Sergeant François Bertrand (1823–1878), known as the Vampire of Montparnasse, was a sergeant in the French Army. He was arrested in 1849 for necrophilia and jailed for one year. In 1856, he moved to Le Havre. In his later life, he worked as clerk, mailman, and lighthouse keeper. He died on 25 February 1878.

==Biography==

According to his birth certificate, Bertrand was born on 29 October 1823 in Voisey, Haute-Marne. Bertrand began dissecting dead cats and dogs early in life. He stated that his necrophilic impulses began in 1846, and were accompanied by headaches and heart palpitations. He progressed to exhuming the corpses of both women and men from graveyards, whereupon he would eviscerate and dismember them before masturbating. Bertrand would later describe his experience with the corpse of a 16-year-old girl:

"I covered it with kisses and pressed it wildly to my heart. All that one could enjoy with a living woman is nothing in comparison with the pleasure I experienced. After I had enjoyed it for about a quarter of an hour, I cut the body up, as usual, and tore out the entrails. Then I buried the cadaver again."

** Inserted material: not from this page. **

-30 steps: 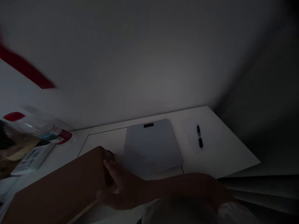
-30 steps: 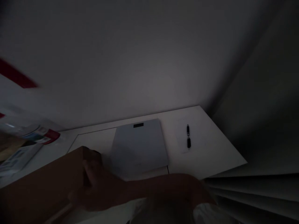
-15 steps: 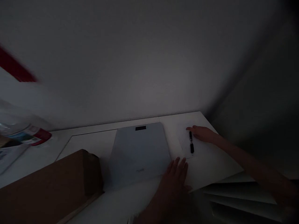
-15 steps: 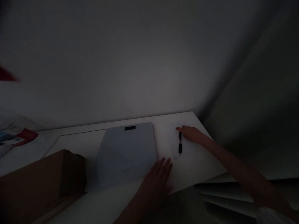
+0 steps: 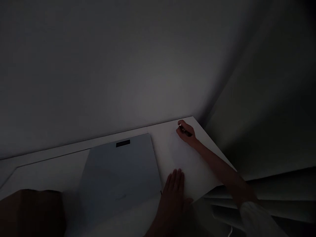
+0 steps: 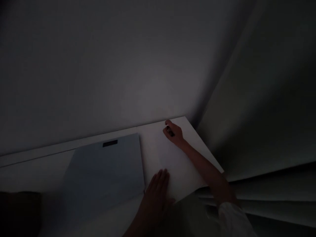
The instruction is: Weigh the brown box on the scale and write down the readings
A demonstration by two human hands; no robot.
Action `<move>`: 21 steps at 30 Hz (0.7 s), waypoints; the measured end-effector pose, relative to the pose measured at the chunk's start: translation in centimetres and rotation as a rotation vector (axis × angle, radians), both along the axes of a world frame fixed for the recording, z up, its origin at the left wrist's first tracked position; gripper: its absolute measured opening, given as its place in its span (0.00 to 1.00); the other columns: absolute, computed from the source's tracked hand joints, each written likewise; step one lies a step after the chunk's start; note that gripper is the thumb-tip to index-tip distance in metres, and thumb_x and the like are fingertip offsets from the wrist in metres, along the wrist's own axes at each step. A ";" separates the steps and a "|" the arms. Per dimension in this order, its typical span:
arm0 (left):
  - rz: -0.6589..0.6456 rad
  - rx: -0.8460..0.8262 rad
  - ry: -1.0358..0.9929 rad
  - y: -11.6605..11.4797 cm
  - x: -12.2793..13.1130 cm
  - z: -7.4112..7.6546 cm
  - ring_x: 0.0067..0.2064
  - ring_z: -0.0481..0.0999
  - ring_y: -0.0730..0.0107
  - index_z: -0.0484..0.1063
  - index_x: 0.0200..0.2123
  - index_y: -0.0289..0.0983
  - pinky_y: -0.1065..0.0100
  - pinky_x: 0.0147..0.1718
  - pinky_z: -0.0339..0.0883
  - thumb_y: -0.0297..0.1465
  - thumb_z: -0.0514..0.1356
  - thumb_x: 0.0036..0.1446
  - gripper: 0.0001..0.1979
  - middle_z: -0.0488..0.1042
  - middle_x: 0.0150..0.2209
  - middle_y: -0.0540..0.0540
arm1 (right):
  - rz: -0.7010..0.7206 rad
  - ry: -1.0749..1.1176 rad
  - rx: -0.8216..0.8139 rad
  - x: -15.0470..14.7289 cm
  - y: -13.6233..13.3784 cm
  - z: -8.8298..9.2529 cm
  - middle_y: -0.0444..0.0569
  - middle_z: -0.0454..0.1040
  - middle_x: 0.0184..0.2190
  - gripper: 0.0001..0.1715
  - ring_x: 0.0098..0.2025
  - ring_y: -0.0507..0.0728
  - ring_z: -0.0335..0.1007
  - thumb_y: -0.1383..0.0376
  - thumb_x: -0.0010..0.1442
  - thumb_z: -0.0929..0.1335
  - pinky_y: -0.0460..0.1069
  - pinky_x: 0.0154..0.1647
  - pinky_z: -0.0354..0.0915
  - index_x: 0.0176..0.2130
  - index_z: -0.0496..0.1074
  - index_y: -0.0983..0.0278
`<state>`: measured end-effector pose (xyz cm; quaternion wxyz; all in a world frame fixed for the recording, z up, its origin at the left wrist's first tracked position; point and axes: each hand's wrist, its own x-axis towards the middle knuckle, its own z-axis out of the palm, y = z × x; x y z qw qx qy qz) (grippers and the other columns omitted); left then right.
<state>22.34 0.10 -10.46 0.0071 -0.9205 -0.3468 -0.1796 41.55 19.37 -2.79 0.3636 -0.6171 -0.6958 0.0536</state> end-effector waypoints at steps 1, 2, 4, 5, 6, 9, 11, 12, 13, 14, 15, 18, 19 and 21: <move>-0.004 -0.003 0.002 0.0 0.0 0.1 0.67 0.52 0.48 0.26 0.68 0.28 0.52 0.59 0.60 0.44 0.53 0.62 0.46 0.48 0.67 0.34 | -0.011 0.076 0.021 -1.1 0.7 -0.2 0.44 0.69 0.26 0.13 0.28 0.51 0.65 0.59 0.63 0.57 0.46 0.29 0.57 0.38 0.66 0.62; -0.006 -0.006 0.002 0.1 0.0 0.0 0.67 0.52 0.49 0.26 0.68 0.28 0.53 0.59 0.60 0.45 0.53 0.63 0.46 0.48 0.67 0.35 | -0.010 0.145 0.030 -2.2 1.3 -0.5 0.44 0.68 0.25 0.16 0.27 0.51 0.64 0.58 0.65 0.55 0.46 0.28 0.58 0.36 0.66 0.62; 0.000 -0.010 0.006 0.1 0.0 -0.1 0.67 0.52 0.48 0.25 0.68 0.29 0.52 0.59 0.61 0.46 0.52 0.62 0.47 0.49 0.67 0.35 | 0.001 0.261 0.019 -3.9 2.4 -1.3 0.42 0.66 0.23 0.20 0.25 0.51 0.63 0.57 0.66 0.53 0.46 0.25 0.58 0.31 0.64 0.62; -0.003 -0.014 0.011 0.1 0.0 -0.3 0.66 0.53 0.48 0.25 0.68 0.28 0.52 0.59 0.61 0.46 0.53 0.62 0.48 0.49 0.67 0.35 | 0.005 0.308 0.006 -4.6 2.8 -1.8 0.41 0.64 0.21 0.21 0.23 0.50 0.62 0.56 0.67 0.54 0.45 0.24 0.58 0.29 0.64 0.63; -0.008 -0.019 0.018 0.1 0.0 -0.5 0.66 0.53 0.47 0.25 0.68 0.28 0.52 0.59 0.62 0.46 0.55 0.61 0.49 0.48 0.67 0.34 | 0.008 0.348 -0.011 -5.0 3.1 -2.3 0.40 0.63 0.20 0.22 0.22 0.49 0.61 0.55 0.67 0.56 0.45 0.23 0.58 0.28 0.64 0.63; -0.002 -0.038 0.024 -0.1 0.1 -1.0 0.67 0.51 0.47 0.28 0.68 0.28 0.51 0.59 0.62 0.46 0.60 0.57 0.53 0.47 0.67 0.34 | 0.006 0.424 -0.052 -5.3 3.5 -3.8 0.38 0.64 0.21 0.21 0.21 0.47 0.60 0.54 0.66 0.63 0.45 0.24 0.61 0.28 0.66 0.65; 0.013 -0.060 0.022 -0.2 0.2 -1.2 0.67 0.49 0.47 0.28 0.69 0.29 0.50 0.60 0.61 0.45 0.61 0.55 0.54 0.46 0.67 0.34 | -0.007 0.441 -0.068 -5.1 3.6 -4.5 0.38 0.65 0.22 0.20 0.23 0.48 0.62 0.54 0.64 0.66 0.45 0.26 0.63 0.28 0.67 0.66; 0.014 -0.073 0.023 -0.2 0.3 -1.3 0.68 0.48 0.47 0.28 0.68 0.29 0.50 0.60 0.61 0.45 0.62 0.55 0.54 0.45 0.67 0.34 | -0.017 0.443 -0.075 -5.0 3.6 -4.8 0.39 0.65 0.22 0.20 0.23 0.48 0.62 0.54 0.64 0.67 0.46 0.27 0.63 0.28 0.67 0.66; 0.011 -0.085 0.027 -0.1 0.4 -1.3 0.67 0.49 0.47 0.27 0.68 0.29 0.49 0.60 0.62 0.44 0.62 0.54 0.55 0.45 0.67 0.34 | -0.029 0.444 -0.083 -4.8 3.6 -4.9 0.39 0.65 0.22 0.20 0.24 0.48 0.63 0.54 0.63 0.67 0.46 0.27 0.63 0.28 0.67 0.66; 0.005 -0.092 0.031 -0.1 0.4 -1.3 0.67 0.50 0.46 0.25 0.68 0.30 0.49 0.59 0.63 0.44 0.62 0.54 0.56 0.45 0.67 0.34 | -0.038 0.443 -0.092 -4.7 3.6 -5.1 0.39 0.66 0.23 0.19 0.24 0.48 0.63 0.55 0.63 0.68 0.46 0.27 0.63 0.28 0.67 0.66; 0.001 -0.100 0.037 0.0 0.4 -1.2 0.67 0.51 0.46 0.23 0.68 0.30 0.49 0.58 0.64 0.44 0.62 0.54 0.56 0.45 0.67 0.34 | -0.045 0.443 -0.101 -4.6 3.7 -5.2 0.39 0.66 0.23 0.19 0.24 0.48 0.63 0.55 0.63 0.68 0.46 0.27 0.64 0.28 0.67 0.66; -0.017 -0.131 0.050 0.2 0.2 -0.9 0.66 0.53 0.44 0.20 0.67 0.30 0.48 0.57 0.65 0.44 0.62 0.55 0.57 0.45 0.66 0.34 | -0.052 0.439 -0.126 -4.6 3.8 -5.5 0.39 0.67 0.24 0.18 0.25 0.48 0.64 0.56 0.63 0.68 0.46 0.27 0.64 0.29 0.68 0.67; -0.030 -0.151 0.053 0.2 0.1 -0.8 0.66 0.52 0.44 0.20 0.67 0.30 0.48 0.57 0.65 0.44 0.61 0.56 0.56 0.45 0.66 0.34 | -0.052 0.437 -0.131 -4.6 3.9 -5.6 0.39 0.67 0.24 0.18 0.25 0.48 0.64 0.56 0.63 0.68 0.46 0.27 0.64 0.29 0.68 0.67; -0.050 -0.195 0.052 0.3 -0.1 -0.7 0.67 0.49 0.44 0.22 0.67 0.31 0.48 0.59 0.63 0.43 0.59 0.58 0.52 0.41 0.67 0.35 | -0.052 0.435 -0.137 -4.6 3.9 -5.8 0.39 0.66 0.24 0.18 0.25 0.48 0.63 0.56 0.62 0.68 0.45 0.27 0.63 0.28 0.67 0.67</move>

Between summer 1848 and March 1849, a series of bodies were exhumed and found severely mutilated in cemeteries of Paris. On 15 March 1849 Bertrand admitted himself to the Val-de-Grâce with gunshot wounds. A gravedigger at Montparnasse Cemetery overheard the news about Bertrand's injury, and realized that he must be the same person hit by his colleague's booby trap. (A different source states that Bertrand was wounded by a police bullet at the cemetery.) One of Bertrand's surgeons obtained a full confession. Bertrand was arrested and sentenced to one year in jail.

==Legacy==

Bertrand's case prompted Joseph Guislain to coin the term necrophilia. He was also discussed extensively by other early theorists of necrophilia, including Richard von Krafft-Ebing and Havelock Ellis.